観光局によると、今回の大規模火災では200人以上が死亡、1800戸以上の民家が焼失、約7000人が家を失うなど行き場をなくしているという。

07年の村の国別宿泊者数では、豪州が最も多く、今季も増加傾向にある。家族連れや友人同士で何度も訪れる例も少なくなく、日ごろから村民との交流が深いため、観光局は義援金を募ることを決めた。

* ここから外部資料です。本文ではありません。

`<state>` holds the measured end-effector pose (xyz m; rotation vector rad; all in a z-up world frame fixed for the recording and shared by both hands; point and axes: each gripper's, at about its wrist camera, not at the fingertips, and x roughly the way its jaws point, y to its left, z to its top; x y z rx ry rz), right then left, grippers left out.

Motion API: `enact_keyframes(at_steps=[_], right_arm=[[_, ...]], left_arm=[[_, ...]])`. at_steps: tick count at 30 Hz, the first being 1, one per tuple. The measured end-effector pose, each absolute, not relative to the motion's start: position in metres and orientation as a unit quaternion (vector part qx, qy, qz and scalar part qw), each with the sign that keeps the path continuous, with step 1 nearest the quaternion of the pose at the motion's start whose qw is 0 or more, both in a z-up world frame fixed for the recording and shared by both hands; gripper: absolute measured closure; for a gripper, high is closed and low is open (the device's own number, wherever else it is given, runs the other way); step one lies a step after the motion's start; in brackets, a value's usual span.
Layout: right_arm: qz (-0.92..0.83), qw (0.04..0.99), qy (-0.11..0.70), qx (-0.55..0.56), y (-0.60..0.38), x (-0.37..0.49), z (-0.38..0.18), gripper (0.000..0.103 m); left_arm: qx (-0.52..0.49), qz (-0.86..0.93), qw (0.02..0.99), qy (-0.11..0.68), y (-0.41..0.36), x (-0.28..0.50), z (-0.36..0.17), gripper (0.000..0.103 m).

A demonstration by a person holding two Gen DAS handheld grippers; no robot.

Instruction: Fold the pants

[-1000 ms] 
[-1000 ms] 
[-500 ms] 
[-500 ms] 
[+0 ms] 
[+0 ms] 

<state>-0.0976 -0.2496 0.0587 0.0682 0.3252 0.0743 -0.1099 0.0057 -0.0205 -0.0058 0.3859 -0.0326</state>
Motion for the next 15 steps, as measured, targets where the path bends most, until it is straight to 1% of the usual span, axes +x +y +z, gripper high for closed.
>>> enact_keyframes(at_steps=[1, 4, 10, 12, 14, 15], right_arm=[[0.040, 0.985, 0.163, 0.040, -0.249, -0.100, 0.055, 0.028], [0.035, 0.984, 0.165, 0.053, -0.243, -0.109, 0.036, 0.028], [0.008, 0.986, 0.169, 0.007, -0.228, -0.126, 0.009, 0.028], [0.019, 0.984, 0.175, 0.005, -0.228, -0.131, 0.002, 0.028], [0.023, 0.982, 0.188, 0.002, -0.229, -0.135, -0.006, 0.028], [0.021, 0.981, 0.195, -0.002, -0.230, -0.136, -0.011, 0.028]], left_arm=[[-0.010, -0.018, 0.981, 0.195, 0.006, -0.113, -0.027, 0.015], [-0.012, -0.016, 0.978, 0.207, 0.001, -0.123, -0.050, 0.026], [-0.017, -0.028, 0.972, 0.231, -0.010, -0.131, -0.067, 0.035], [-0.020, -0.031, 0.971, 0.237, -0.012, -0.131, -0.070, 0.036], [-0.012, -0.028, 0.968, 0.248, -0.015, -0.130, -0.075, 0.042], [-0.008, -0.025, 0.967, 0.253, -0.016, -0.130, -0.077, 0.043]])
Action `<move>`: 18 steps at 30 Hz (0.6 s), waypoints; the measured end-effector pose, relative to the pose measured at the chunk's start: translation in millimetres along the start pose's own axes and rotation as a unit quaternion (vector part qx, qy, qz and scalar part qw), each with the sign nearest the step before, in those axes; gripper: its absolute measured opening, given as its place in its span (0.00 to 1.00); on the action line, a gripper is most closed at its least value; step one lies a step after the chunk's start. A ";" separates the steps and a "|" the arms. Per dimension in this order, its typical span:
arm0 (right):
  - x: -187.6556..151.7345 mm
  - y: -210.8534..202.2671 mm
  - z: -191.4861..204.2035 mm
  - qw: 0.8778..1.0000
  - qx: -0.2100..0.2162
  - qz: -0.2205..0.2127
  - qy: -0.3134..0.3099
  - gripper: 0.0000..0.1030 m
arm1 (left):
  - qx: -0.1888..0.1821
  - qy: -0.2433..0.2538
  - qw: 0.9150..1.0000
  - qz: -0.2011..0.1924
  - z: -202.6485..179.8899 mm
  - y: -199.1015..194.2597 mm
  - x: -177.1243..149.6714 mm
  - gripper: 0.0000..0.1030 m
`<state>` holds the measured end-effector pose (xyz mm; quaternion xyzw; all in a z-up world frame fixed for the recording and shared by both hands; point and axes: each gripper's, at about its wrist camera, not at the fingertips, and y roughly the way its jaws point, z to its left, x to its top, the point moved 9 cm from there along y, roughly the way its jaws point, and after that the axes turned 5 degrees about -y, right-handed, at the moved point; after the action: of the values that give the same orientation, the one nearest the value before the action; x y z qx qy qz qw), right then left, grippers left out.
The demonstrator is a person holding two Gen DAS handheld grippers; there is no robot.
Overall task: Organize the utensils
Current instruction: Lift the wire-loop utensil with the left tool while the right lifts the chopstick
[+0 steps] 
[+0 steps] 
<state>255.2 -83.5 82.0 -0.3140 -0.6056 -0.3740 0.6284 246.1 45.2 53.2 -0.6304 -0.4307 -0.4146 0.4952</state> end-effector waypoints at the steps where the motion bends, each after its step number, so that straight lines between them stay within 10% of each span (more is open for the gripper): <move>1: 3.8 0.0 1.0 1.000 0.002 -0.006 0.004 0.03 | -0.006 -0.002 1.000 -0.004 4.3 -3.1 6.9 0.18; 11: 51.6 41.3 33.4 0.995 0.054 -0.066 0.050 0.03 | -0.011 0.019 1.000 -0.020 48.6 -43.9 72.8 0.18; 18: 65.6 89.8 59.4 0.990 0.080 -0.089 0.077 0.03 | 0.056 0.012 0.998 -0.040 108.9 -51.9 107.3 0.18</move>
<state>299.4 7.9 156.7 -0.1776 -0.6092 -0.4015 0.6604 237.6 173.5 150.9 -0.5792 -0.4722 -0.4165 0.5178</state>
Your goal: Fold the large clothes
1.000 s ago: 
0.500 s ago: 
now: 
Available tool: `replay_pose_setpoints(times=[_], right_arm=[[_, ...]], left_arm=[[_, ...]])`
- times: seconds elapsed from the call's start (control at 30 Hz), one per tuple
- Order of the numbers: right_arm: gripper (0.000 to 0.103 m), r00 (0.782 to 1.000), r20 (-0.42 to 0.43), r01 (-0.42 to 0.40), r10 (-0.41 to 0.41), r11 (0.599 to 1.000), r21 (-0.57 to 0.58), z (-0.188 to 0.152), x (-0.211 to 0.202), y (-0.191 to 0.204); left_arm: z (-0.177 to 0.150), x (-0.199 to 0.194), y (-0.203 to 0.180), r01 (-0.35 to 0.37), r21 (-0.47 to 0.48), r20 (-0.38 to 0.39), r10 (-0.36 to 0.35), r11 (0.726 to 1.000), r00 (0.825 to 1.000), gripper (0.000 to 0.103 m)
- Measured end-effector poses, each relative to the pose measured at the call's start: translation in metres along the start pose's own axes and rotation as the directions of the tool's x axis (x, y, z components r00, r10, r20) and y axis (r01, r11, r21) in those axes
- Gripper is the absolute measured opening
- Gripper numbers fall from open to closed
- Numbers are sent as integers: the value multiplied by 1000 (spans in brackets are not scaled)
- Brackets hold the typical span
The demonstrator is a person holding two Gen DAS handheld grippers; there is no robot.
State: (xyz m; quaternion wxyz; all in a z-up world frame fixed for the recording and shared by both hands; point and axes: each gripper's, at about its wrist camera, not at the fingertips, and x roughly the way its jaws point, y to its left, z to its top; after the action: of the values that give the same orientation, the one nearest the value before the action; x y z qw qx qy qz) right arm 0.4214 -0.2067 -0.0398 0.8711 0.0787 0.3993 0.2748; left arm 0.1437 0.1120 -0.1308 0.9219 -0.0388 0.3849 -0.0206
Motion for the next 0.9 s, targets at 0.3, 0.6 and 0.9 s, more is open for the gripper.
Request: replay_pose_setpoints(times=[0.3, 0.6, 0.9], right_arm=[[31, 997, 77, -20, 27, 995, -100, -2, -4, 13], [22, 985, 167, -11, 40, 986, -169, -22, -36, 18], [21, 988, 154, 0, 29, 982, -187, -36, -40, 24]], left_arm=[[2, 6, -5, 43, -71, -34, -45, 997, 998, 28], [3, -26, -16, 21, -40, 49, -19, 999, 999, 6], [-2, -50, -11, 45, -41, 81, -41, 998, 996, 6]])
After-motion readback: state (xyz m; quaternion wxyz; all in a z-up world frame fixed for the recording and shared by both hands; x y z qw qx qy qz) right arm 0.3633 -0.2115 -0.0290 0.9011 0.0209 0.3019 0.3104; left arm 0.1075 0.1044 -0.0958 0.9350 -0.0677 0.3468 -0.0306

このため、観光局は今月20日まで、村内39カ所に募金箱を置き、観光局内や村役場内でも受け付ける。義援金は在日豪州大使館(東京)を通して送る。

白馬村の「白馬岩岳スキー場」では、ゴンドラ下にある事務所カウンターに募金箱を置き、訪れたスキー客らに協力を呼びかけていた。

同スキー場に勤める松沢文恭さん(35)は「豪州のスキー客は増えている。村の消防団に参加していることもあり、火事のことは身近に感じた。義援金が少しでも多く集まってくれれば」と期待していた。